▸ **ASSIGNED TASK**: Verbatim transcription with images omitted: return the entries below in full.

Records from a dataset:
=== Section Start ===

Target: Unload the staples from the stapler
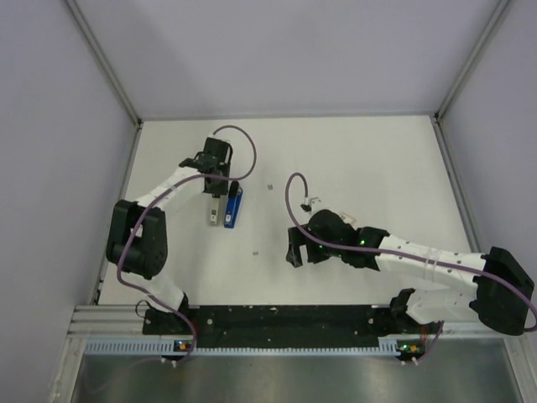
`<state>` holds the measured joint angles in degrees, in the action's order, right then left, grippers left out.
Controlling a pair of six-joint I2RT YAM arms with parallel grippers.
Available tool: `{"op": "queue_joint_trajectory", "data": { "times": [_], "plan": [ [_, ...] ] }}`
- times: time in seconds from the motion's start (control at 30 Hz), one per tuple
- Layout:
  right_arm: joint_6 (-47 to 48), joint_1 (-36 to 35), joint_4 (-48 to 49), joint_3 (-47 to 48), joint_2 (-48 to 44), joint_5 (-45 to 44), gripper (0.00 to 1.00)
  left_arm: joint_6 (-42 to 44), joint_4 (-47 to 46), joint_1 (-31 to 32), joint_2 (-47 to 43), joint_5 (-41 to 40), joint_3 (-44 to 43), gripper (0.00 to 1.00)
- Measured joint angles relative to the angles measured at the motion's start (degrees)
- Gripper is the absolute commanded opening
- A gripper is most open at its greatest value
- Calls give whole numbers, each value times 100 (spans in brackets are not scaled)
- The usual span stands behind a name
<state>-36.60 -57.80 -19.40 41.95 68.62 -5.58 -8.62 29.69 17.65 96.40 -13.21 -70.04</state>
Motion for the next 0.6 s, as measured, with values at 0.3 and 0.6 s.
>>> {"op": "queue_joint_trajectory", "data": {
  "times": [0.3,0.6],
  "plan": [
    [66,254,-92,-186,0,127,88,-2,260,-22,352,33,-245,38],
    [243,525,-411,7,0,15,89,-52,286,-33,356,20,-271,59]
  ]
}}
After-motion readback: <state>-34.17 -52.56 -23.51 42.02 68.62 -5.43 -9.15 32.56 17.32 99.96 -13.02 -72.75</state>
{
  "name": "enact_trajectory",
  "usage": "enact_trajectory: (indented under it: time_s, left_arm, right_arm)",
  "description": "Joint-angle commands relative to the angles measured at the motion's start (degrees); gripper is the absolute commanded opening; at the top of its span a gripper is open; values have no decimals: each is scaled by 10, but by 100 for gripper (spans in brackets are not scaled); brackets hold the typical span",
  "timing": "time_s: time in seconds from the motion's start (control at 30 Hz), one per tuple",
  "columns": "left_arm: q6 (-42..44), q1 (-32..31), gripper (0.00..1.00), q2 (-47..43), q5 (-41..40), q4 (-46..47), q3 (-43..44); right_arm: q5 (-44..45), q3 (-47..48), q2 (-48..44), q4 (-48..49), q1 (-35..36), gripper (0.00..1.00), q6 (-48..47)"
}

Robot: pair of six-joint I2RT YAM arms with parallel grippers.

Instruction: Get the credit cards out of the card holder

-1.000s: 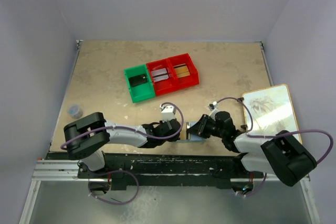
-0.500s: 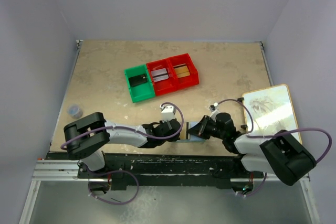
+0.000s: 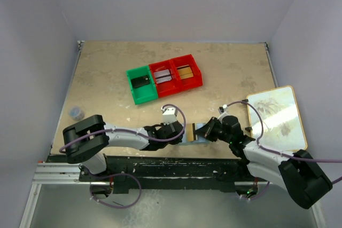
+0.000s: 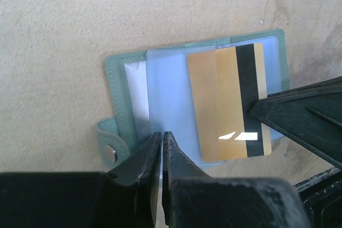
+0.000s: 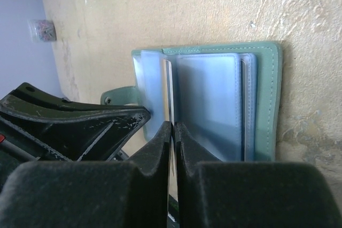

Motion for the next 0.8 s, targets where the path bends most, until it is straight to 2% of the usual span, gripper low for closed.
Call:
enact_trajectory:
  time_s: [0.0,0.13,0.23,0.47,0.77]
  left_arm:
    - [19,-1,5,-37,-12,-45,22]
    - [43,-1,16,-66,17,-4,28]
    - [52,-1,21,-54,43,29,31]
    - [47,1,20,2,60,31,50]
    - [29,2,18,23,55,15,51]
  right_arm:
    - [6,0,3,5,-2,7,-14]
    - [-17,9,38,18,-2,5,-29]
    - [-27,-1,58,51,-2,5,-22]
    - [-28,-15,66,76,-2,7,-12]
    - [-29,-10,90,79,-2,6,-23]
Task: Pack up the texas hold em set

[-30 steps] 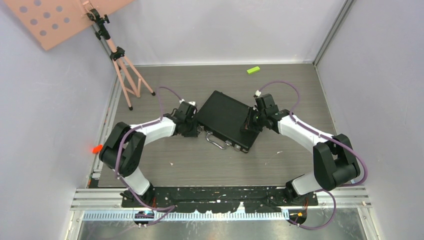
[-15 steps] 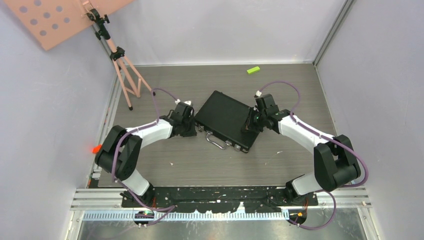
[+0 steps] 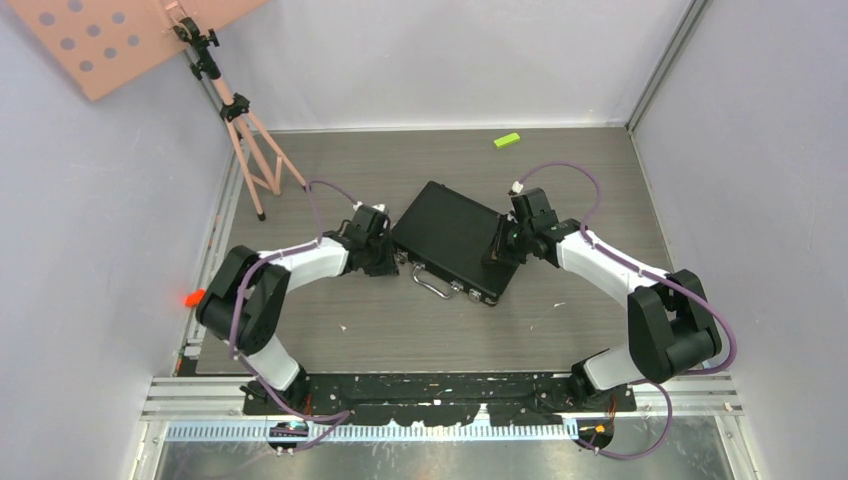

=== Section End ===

▸ **RESPONSE AREA**:
Target: Unload the staples from the stapler
`<state>` holds the measured joint angles in degrees, in the action's order, right then left, grippers left out.
Controlling a pair of six-joint I2RT YAM arms with parallel grippers.
Available tool: `{"op": "queue_joint_trajectory", "data": { "times": [_], "plan": [ [_, ...] ] }}`
- times: time in seconds from the motion's start (control at 30 Hz), one per tuple
- Layout:
  right_arm: joint_6 (-47 to 48), joint_1 (-36 to 35), joint_4 (-48 to 49), joint_3 (-47 to 48), joint_2 (-48 to 44), joint_5 (-45 to 44), gripper (0.00 to 1.00)
  left_arm: joint_6 (-42 to 44), joint_4 (-47 to 46), joint_1 (-31 to 32), joint_2 (-47 to 43), joint_5 (-41 to 40), joint_3 (-44 to 43), gripper (0.00 to 1.00)
- Measured joint angles relative to the angles measured at the motion's start (degrees)
- Gripper is the absolute commanded opening
- A gripper is most open at its greatest value
- Calls give whole numbers, each value times 100 (spans in brackets are not scaled)
- The usual span stands behind a name
<state>-36.60 -57.80 -19.40 41.95 68.62 -5.58 -8.62 29.69 17.65 96.40 -13.21 -70.04</state>
Motion for the next 0.6 s, as measured, with values at 0.3 and 0.6 s.
>>> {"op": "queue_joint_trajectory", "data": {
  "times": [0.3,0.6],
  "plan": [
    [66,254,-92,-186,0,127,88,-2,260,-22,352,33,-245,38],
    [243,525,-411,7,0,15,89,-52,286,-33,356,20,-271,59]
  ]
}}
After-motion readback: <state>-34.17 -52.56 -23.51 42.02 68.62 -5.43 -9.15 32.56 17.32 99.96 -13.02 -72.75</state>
{
  "name": "enact_trajectory",
  "usage": "enact_trajectory: (indented under it: time_s, left_arm, right_arm)",
  "description": "Joint-angle commands relative to the angles measured at the motion's start (degrees); gripper is the absolute commanded opening; at the top of its span a gripper is open; values have no decimals: each is scaled by 10, but by 100 for gripper (spans in brackets are not scaled); brackets hold the typical span",
  "timing": "time_s: time in seconds from the motion's start (control at 30 Hz), one per tuple",
  "columns": "left_arm: q6 (-42..44), q1 (-32..31), gripper (0.00..1.00), q2 (-47..43), q5 (-41..40), q4 (-46..47), q3 (-43..44); right_arm: q5 (-44..45), q3 (-47..48), q2 (-48..44), q4 (-48..49), q1 (-35..36), gripper (0.00..1.00), q6 (-48..47)"
}

Robot: pair of six-joint I2RT YAM arms with parallel grippers.

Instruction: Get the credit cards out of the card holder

-1.000s: 
-0.500s: 
+0.000s: 
+0.000s: 
+0.000s: 

Motion for the next 0.8 s, targets where the path bends most, until it is straight to 2% of the usual span, gripper low for closed.
Call:
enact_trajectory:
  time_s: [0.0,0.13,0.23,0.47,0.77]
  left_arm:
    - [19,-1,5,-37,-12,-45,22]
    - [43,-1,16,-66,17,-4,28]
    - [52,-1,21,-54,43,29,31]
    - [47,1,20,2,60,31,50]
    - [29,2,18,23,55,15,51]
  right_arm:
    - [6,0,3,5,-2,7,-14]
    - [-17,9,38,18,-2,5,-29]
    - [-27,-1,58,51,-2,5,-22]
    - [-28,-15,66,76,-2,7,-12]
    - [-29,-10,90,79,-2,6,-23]
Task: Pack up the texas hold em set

[-30 steps] 
[-15 steps] 
[+0 steps] 

The output is finished and nothing more is needed.